- **Source records**
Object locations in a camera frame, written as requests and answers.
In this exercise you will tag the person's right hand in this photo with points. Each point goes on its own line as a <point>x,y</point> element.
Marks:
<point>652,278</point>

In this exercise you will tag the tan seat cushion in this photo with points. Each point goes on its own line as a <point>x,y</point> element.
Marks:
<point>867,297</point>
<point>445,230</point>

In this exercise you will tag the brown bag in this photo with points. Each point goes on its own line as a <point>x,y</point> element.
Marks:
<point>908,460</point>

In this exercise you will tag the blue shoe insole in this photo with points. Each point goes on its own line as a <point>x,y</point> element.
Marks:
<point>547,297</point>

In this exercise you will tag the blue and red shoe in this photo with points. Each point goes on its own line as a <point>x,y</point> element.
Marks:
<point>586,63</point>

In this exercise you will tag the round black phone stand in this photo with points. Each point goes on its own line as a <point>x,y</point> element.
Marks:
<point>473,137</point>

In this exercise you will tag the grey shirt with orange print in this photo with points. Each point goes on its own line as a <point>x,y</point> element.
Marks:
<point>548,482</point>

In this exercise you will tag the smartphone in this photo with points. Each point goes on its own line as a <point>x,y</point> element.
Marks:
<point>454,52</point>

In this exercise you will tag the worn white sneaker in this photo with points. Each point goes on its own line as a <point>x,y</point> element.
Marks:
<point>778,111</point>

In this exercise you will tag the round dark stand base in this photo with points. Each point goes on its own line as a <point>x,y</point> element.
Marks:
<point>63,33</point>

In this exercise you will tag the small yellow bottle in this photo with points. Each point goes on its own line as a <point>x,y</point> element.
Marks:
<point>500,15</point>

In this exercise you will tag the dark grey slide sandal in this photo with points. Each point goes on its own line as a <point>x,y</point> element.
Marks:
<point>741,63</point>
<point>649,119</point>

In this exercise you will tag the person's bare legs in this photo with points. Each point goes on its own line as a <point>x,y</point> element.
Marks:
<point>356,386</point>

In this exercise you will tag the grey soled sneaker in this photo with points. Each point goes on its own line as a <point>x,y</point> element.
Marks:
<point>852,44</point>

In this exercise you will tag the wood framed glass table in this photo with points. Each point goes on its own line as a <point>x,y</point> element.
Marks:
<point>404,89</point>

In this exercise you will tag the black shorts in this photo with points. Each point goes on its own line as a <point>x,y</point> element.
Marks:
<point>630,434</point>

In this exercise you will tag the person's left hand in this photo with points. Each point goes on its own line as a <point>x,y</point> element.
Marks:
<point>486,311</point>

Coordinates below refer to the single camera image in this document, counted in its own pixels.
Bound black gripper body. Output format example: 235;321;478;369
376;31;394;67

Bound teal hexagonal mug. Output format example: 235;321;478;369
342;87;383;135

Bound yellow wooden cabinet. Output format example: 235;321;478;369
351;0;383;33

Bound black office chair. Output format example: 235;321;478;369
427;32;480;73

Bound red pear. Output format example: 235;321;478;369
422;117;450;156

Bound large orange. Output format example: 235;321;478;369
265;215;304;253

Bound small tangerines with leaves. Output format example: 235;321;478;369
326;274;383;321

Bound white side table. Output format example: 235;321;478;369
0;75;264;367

- **EXERCISE PROMPT**
Apply a filter for "dark" to the entries and show each line that passes.

- **RESPONSE TO THIS TASK**
In this exercise you will tag the round dark stand base in this photo with points. Each point goes on its own line as a <point>x,y</point> element.
In this exercise you will tag the dark grey slide sandal in this photo with points. Each point goes on its own line as a <point>x,y</point> element.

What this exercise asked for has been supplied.